LAMINATED GLAZING HAVING A FUNCTIONAL FILM

Abstract

Provided is a laminated glazed unit having at least one first glass substrate and a second glass substrate, at least one functional film arranged between the two glass substrates, at least one first lamination interlayer film between the first glass substrate and the functional film, and at least one second lamination interlayer film between the second glass substrate and the functional film. The functional film has at least one layer of a transparent adhesive material, referred to as OCA, which is viscoelastic so as to be deformable in its thickness during the process for laminating the glazed unit.

Claims

1: A laminated glazed unit, comprising at least one first glass substrate and a second glass substrate, at least one functional film arranged between the first and second glass substrates, at least one first lamination interlayer film between the first glass substrate and the functional film, and at least one second lamination interlayer film between the second glass substrate and the functional film, wherein the functional film comprises at least one layer of a transparent adhesive material OCA, which is viscoelastic so as to be deformable in its thickness during a process for laminating the glazed unit.

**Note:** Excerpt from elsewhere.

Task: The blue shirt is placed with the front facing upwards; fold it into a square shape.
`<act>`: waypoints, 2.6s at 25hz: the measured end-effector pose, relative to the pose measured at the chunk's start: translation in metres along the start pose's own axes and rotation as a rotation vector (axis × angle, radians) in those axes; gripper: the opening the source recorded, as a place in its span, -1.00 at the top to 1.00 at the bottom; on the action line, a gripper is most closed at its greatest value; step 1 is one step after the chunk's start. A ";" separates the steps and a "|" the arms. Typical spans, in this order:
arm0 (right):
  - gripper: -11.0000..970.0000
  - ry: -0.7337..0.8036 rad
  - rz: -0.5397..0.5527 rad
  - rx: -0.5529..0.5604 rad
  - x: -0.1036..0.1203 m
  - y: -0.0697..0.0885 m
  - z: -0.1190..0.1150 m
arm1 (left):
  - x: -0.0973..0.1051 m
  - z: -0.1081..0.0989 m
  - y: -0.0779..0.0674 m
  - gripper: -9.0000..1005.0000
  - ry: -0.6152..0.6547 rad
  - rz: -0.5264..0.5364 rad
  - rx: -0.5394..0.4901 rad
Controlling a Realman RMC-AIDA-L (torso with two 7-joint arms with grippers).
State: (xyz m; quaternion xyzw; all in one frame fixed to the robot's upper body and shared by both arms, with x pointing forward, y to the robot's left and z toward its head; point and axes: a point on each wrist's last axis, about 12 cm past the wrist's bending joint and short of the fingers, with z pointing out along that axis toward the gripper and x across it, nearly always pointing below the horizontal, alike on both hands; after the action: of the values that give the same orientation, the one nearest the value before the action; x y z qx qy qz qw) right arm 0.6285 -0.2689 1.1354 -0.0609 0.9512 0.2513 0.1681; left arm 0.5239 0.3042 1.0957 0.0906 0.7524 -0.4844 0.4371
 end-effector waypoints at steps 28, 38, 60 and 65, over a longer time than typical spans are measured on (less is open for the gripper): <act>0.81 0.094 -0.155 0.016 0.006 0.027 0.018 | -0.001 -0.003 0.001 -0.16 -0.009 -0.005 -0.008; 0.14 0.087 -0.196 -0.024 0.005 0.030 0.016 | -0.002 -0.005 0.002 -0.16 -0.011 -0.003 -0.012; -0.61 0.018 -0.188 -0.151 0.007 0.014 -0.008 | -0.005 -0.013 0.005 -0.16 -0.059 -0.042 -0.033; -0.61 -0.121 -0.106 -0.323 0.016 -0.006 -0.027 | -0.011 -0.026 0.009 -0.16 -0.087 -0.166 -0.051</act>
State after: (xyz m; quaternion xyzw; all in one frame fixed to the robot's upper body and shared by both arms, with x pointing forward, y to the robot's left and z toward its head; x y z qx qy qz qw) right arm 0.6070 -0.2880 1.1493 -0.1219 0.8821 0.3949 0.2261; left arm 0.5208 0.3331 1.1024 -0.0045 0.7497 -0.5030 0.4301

2: The laminated glazed unit of claim 1, wherein the at least one OCA layer has a hardness of between 10 and 50 Shore000.

3: The laminated glazed unit of claim 1, wherein the at least one OCA layer has a thickness of greater than 0.5 mm.

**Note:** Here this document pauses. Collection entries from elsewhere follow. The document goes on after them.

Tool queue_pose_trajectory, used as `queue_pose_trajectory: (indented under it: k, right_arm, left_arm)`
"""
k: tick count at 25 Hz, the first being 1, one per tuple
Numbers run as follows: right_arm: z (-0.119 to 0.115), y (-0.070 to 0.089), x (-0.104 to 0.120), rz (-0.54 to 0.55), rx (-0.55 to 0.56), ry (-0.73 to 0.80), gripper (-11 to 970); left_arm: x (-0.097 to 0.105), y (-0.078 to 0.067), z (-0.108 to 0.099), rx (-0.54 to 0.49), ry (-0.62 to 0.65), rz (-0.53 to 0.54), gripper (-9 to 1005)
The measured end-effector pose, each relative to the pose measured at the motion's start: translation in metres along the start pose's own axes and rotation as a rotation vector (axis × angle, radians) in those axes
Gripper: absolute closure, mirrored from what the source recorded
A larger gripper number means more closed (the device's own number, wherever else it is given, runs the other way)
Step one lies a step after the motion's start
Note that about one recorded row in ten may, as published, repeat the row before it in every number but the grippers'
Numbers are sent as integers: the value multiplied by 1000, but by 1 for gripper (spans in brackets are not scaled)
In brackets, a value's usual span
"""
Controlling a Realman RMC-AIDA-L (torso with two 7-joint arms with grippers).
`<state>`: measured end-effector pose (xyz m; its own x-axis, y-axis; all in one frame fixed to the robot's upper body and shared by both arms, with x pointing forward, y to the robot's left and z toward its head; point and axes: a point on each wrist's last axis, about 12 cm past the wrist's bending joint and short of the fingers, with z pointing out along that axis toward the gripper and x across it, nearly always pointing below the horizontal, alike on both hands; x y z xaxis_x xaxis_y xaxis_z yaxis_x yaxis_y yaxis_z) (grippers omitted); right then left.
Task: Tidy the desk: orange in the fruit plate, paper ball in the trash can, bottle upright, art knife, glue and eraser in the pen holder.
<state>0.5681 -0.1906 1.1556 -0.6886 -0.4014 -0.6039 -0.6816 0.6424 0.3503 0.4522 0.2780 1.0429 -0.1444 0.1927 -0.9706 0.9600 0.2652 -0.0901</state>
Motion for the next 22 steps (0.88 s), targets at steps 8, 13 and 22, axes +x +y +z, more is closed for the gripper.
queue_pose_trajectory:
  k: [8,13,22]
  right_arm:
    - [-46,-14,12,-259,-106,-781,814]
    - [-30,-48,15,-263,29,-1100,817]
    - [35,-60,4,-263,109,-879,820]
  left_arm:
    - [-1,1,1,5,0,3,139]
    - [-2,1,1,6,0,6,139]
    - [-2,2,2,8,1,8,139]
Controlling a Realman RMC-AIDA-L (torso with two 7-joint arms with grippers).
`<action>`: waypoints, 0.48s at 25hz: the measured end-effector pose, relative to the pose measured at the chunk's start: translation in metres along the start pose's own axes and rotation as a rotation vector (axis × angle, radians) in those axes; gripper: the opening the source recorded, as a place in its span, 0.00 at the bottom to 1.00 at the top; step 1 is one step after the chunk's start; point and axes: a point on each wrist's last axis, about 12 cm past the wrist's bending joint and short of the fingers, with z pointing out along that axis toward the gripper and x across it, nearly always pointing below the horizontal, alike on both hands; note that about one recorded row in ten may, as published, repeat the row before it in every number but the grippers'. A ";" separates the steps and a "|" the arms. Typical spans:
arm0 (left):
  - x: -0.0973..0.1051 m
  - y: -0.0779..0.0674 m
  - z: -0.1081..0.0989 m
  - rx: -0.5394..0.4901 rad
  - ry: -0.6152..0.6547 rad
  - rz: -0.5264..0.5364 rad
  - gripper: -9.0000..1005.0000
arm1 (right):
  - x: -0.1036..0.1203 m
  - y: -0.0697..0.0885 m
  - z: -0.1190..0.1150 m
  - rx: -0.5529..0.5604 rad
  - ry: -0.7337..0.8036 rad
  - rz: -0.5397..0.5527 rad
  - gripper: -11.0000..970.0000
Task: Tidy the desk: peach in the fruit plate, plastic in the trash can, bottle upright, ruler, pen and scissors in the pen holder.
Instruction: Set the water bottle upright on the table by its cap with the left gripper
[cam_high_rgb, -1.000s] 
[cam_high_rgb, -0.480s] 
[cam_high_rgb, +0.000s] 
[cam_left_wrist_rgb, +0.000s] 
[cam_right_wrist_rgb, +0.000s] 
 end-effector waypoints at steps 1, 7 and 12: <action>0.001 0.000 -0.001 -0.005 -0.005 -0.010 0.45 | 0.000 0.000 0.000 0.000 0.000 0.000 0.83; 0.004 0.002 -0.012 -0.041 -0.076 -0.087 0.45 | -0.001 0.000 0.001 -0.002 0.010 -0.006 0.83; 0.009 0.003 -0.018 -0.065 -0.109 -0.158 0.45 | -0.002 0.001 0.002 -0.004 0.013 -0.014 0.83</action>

4: The laminated glazed unit according to claim 1, wherein the functional film comprises a first flexible transparent substrate, a first OCA layer, and a second flexible transparent substrate, and the first flexible transparent substrate and/or the second flexible transparent substrate have a technical function.

5: The laminated glazed unit according to claim 1, wherein the functional film comprises a first flexible transparent substrate, a first OCA layer, a second flexible transparent substrate having a technical function, a second OCA layer, and a third flexible transparent substrate.

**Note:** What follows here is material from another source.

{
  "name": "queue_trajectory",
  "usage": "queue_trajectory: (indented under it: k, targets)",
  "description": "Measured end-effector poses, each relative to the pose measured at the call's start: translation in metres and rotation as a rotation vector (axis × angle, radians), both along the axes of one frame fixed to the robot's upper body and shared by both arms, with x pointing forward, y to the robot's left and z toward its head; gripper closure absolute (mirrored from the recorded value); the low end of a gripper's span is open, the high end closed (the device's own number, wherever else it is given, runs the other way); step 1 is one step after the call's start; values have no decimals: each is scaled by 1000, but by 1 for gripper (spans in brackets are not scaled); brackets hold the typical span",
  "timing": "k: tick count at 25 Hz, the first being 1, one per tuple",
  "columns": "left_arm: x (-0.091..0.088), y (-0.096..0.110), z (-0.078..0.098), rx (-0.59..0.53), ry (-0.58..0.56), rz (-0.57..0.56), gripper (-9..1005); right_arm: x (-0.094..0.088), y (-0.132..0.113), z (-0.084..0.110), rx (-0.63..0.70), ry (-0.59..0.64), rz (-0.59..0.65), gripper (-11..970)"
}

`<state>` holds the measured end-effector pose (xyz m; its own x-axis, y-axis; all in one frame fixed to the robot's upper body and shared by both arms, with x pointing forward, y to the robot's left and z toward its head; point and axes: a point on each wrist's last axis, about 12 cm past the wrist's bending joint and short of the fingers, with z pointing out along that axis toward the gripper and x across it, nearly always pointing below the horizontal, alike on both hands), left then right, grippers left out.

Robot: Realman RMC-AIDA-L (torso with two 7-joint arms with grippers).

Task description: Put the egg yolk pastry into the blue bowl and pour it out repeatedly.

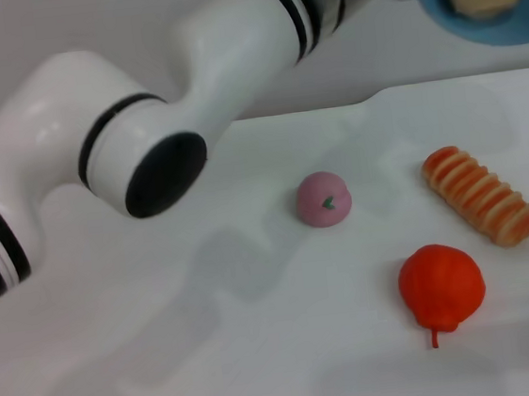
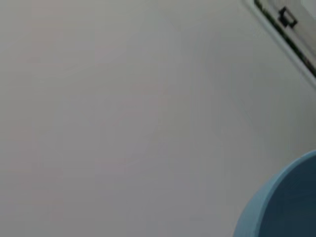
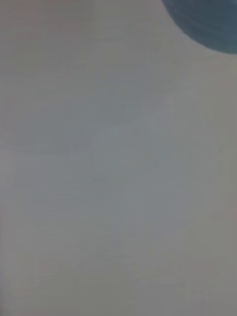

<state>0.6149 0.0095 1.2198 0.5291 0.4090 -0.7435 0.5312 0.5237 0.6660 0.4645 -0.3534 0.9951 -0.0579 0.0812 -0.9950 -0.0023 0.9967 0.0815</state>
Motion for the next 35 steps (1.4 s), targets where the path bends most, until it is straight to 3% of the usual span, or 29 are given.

6: The laminated glazed unit according to claim 4, wherein the second flexible transparent substrate having a technical function is a liquid crystal cell.

7: The laminated glazed unit according to claim 6, wherein the liquid crystal cell is a guest-host cell containing a mixture of a liquid solution and liquid crystals.

8: The laminated glazed unit according to claim 6, wherein the liquid crystal cell is a polymer-dispersed liquid crystal (PDLC) system or a cholesteric liquid crystal (CLC) system or a polymer network liquid crystal (PNLC) system.

9: The laminated glazed unit according to claim 4, wherein the flexible transparent substrate having a technical function is an infrared-reflecting film.

10: The laminated glazed unit according to claim 1, wherein the OCA is a transparent adhesive material deposited in liquid form and crosslinked.

11: The laminated glazed unit according to claim 1, wherein the OCA is a transparent material in the form of a polymerized film, preferably a pressure sensitive film.

12: The laminated glazed unit according to claim 1, wherein the OCA is a transparent adhesive material in the form of a crosslinked post-adhesive film.

13: The laminated glazed unit according to claim 1, wherein the OCA is selected from the group consisting of an acrylic-based OCA, a polyvinyl acetate-based OCA, a polyurethane-based OCA, a silicon-based OCA, and an epoxy-based OCA.

14: The laminated glazed unit according to claim 1, which is bent.

Description

[0032] The present invention is now described by means of examples that are solely illustrative and in no way limiting with respect to the scope of the invention, and on the basis of the attached illustrations, in which:

[0033] FIG. 1 represents a schematic partial lateral sectional view of a laminated glazed unit according to the invention.

[0034] FIG. 2 is a schematic sectional view of an embodiment of a functional film according to the invention intended to be integrated into the glazed unit of FIG. 1, the functional film comprising a single OCA layer.

[0035] FIG. 3 is a schematic sectional view of another embodiment of a functional film according to the invention comprising two OCA layers arranged on either side of a flexible substrate having a technical function.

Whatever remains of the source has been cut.